A recent study whose results were published in the journal PLOS One tracked 14 C. diff patients after FMT treatment and found that the transplant restored their bacterial diversity, and in most cases the patients’ post-FMT intestinal microbiota began to resemble their donors’.
The cost of a fecal transplant is generally about $1,200, to pay for donor screening tests and colonoscopy, and many insurance plans cover the procedure.
Researchers are hopeful that they will soon have a way to transfer the good bacteria more easily: in pill form.

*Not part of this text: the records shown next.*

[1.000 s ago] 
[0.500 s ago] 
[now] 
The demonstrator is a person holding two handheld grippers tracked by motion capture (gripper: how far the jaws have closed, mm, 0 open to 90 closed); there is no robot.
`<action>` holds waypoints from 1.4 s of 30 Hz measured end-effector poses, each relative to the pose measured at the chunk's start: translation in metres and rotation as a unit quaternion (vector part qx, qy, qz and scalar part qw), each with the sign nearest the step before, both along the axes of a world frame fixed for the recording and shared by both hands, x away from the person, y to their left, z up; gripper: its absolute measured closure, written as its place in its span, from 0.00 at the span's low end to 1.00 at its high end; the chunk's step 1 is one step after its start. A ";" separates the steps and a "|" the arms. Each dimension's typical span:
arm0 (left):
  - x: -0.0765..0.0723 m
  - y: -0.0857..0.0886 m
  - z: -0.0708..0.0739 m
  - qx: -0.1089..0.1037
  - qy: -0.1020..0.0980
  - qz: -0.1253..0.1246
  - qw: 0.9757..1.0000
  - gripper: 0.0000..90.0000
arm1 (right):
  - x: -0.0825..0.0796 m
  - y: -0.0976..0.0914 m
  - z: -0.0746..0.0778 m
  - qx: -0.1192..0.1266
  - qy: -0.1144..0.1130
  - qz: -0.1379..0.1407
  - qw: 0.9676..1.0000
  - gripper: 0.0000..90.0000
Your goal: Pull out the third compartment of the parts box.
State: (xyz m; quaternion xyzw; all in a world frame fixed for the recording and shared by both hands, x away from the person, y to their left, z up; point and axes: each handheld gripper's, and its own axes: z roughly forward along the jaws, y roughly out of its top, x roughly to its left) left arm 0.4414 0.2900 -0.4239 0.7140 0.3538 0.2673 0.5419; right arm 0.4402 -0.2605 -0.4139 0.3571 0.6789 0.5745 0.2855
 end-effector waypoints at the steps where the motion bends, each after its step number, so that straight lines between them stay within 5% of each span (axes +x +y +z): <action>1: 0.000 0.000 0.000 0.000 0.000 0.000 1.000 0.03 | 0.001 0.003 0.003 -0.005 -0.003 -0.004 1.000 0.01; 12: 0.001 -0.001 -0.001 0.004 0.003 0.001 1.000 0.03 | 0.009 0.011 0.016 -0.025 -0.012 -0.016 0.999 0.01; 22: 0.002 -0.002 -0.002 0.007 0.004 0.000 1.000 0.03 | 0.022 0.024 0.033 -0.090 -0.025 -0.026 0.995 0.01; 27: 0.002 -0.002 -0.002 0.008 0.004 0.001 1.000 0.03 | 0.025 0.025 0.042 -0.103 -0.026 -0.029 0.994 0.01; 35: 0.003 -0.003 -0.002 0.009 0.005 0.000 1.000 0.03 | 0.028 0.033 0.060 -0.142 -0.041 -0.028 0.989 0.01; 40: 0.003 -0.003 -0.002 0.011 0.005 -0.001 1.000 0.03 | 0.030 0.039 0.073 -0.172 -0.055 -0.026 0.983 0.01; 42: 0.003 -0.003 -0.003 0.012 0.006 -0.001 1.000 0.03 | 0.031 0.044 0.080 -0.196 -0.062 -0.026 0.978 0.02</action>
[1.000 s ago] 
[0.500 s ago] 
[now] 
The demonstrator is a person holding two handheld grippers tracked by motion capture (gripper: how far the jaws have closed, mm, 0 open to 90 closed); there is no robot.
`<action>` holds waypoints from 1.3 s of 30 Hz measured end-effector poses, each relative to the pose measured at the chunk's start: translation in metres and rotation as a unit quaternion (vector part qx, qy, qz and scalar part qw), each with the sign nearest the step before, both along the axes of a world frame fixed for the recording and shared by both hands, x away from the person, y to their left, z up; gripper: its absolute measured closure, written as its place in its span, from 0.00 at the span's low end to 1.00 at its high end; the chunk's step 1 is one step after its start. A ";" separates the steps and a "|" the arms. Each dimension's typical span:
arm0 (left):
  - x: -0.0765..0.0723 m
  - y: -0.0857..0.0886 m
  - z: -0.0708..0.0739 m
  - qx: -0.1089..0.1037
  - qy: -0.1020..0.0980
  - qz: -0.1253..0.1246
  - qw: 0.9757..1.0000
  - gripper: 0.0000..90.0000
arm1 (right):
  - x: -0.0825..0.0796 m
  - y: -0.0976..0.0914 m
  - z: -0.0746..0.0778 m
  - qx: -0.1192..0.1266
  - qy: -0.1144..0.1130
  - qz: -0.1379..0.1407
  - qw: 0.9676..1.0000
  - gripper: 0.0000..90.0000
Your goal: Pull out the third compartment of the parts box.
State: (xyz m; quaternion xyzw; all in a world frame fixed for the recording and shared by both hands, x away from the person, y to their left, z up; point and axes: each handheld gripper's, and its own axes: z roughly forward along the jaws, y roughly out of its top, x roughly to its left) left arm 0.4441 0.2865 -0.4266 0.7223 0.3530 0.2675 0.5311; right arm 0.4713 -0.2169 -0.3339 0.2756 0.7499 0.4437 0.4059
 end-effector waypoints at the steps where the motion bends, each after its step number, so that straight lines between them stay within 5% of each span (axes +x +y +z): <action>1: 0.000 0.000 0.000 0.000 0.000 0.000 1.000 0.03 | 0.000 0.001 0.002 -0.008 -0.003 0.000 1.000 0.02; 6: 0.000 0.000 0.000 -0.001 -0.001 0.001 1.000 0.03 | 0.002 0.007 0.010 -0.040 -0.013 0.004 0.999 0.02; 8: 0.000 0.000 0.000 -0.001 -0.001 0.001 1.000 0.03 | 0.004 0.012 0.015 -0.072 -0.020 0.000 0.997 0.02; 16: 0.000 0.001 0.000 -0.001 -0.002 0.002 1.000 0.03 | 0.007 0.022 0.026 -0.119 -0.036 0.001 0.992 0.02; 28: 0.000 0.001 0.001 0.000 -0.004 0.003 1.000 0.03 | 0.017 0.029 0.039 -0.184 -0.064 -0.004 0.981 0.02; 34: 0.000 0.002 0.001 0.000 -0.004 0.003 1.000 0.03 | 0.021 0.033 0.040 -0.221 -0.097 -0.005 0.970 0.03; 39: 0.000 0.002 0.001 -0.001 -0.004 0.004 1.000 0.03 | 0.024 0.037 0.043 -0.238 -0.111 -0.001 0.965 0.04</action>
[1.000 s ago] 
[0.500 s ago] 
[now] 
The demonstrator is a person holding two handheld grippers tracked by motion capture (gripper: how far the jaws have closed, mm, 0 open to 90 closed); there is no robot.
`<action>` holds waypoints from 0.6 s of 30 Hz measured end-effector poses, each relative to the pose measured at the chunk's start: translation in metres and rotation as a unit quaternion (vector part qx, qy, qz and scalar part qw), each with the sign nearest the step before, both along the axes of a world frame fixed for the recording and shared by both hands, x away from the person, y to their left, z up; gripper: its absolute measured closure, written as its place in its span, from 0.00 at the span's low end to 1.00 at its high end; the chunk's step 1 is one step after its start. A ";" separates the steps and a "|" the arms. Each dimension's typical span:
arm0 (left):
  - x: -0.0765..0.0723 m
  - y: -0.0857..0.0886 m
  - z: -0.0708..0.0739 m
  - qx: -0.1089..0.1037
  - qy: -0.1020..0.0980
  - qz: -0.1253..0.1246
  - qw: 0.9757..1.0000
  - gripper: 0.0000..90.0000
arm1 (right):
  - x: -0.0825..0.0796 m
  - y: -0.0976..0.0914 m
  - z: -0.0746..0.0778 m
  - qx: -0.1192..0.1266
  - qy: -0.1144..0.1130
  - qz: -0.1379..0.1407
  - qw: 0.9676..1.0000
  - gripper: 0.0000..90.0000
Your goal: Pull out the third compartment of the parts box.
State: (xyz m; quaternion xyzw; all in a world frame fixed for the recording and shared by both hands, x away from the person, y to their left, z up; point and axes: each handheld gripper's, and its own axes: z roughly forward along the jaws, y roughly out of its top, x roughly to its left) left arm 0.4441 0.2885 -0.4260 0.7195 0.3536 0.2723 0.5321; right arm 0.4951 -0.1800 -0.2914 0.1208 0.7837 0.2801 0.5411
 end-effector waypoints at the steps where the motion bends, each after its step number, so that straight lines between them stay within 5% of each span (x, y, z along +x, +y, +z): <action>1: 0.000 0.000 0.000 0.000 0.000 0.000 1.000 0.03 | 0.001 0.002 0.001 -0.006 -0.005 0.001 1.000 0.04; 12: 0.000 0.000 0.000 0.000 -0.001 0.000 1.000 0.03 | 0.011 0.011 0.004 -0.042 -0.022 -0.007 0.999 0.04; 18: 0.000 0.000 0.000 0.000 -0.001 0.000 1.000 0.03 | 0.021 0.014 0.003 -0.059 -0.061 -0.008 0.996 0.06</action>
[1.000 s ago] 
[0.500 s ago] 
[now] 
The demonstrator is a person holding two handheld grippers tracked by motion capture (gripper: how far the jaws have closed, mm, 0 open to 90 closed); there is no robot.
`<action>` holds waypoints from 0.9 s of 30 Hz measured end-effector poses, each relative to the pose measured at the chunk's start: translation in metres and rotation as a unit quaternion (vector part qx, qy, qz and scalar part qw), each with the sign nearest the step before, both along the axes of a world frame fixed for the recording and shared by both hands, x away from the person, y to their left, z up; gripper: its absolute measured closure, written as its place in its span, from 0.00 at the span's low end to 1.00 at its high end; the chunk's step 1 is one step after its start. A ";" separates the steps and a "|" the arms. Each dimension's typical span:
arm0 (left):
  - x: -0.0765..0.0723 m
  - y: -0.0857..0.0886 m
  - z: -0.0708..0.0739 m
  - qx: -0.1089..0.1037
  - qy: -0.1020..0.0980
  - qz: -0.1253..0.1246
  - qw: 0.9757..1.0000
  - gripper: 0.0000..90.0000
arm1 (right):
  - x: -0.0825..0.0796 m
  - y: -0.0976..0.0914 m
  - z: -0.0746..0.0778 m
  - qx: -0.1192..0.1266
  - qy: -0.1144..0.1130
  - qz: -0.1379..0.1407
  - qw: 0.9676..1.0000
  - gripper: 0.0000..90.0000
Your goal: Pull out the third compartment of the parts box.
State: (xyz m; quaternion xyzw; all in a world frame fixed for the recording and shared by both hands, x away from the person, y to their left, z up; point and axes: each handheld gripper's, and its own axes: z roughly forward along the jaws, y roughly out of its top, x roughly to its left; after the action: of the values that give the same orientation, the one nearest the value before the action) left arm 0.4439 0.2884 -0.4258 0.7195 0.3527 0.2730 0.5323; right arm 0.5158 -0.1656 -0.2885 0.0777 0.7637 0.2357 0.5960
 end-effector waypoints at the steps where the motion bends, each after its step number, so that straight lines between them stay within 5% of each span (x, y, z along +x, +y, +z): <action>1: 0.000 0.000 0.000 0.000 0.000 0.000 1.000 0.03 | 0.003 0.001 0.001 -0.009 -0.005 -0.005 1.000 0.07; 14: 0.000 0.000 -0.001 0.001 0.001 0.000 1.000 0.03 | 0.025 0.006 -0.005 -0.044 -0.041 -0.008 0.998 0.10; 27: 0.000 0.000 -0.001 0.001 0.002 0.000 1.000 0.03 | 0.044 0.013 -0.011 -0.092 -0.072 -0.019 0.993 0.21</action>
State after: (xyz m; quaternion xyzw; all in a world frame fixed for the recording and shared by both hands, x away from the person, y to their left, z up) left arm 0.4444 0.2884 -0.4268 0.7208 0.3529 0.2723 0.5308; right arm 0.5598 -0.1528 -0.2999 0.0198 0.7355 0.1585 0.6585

In a small study of patients treated with capsules of donor bacteria, 30 of the 31 people who got the pill were cured, according to results presented at a conference in October.
Despite these and other promising results, FMT is still not accepted by many physicians, who see it as “is too much off the conventional path of practicing,” Brandt said. “Sometimes a new idea just takes a long time to become effective.” The American College of Gastroenterology has no official guidelines on the procedure.
Brandt remains optimistic. “I’ve been in medicine for a little more than 40 years, and I don’t think I’ve ever done anything that has helped as many people and changed as many lives as fecal transplant has,” he said.
Kim is a freelance science journalist based in Philadelphia.